Wall Street was pleased with Microsoft’s 2020 Q4 revenue and had little impact on the COVID-19 epidemic.

Wall Street said the continued economic turmoil caused by the COVID-19 epidemic had had no impact on Microsoft’s Q4 earnings in the q4 quarter. Because the company’s methodical business diversification policy over the past decade is playing its due role. The surge in demand for telecommuting solutions has been a powerful reversal of the $450 million in revenue from Microsoft’s physical retail business, which has seen a “L” decline compared to Apple’s, and the indefinite suspension of some partners and customers during the quarter.

Wall Street was pleased with Microsoft's 2020 Q4 revenue and had little impact on the COVID-19 epidemic.

Like many analytics firms, Forbes magazine has questioned whether Microsoft’s revenue growth during the COVID-19 pandemic will be sustained.

For example, as the number of cases grows again, will companies actively embrace the company’s productivity suite to overcome the devastating effects of an epidemic?

Wall Street was pleased with Microsoft's 2020 Q4 revenue and had little impact on the COVID-19 epidemic.

Based on the previous quarter’s report, a glimpse of the impact of COVID-19 on corporate revenue. We found that not only did Microsoft become at risk during this period, but revenue in its smart cloud and productivity divisions also grew continuously, putting it in a relatively favorable position in the market.

Microsoft adjusted its revenue outlook early on, and most analysts were pleased with the productivity and business unit’s nearly $11.9 billion revenue growth and stability assessment, especially as Azure and Intelligent Cloud contributed modest $13.5 billion in modest growth.

Wall Street was pleased with Microsoft's 2020 Q4 revenue and had little impact on the COVID-19 epidemic.

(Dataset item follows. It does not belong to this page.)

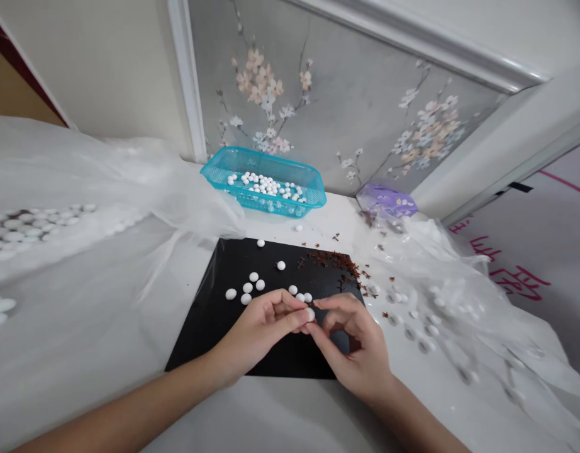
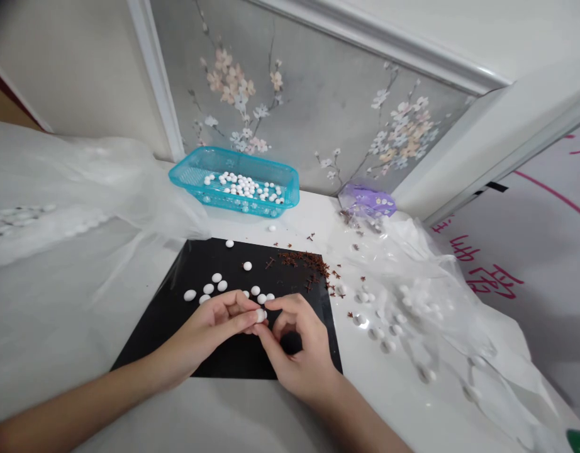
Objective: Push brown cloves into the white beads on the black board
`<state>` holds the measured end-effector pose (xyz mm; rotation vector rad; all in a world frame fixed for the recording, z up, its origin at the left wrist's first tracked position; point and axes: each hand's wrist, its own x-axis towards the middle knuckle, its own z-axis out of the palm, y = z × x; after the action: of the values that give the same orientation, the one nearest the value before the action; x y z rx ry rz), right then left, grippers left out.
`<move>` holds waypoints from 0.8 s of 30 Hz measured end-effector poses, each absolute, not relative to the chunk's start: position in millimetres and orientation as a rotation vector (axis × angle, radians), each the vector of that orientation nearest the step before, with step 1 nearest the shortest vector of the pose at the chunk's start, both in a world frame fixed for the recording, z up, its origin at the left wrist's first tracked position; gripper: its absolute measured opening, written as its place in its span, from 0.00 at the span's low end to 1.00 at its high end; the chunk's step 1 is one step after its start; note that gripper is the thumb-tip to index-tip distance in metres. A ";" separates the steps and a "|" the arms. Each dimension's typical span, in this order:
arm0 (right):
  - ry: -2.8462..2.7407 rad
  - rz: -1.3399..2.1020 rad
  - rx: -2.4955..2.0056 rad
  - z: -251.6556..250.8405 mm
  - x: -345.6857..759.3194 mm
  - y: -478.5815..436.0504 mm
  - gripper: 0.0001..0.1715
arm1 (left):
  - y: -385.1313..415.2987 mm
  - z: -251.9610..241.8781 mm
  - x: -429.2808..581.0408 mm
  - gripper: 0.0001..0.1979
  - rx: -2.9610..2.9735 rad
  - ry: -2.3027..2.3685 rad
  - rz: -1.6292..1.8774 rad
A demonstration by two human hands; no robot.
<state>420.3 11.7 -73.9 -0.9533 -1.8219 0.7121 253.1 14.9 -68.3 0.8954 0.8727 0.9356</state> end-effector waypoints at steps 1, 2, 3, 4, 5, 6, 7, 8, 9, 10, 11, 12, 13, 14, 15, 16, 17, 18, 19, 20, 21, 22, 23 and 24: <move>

Wall Street, however, also noted that in the worst case, Microsoft’s return on investment could be relatively flat, with adjusted U.S. earnings of $1.37, at best, not exceeding its guidance revenue of $36.8 billion (up nearly 9 percent from a year earlier).

While Microsoft is enjoying slow growth in Azure and Office 365 revenue, Windows license and hardware sales are expected to decline.

Wall Street was pleased with Microsoft's 2020 Q4 revenue and had little impact on the COVID-19 epidemic.

The company is now planning to launch a new generation of Xbox Series X consoles later this year, but the old models are already in stock supply.

In the long run, however, value-added subscription services such as the Xbox Game Pass still have relatively strong revenue forecasts.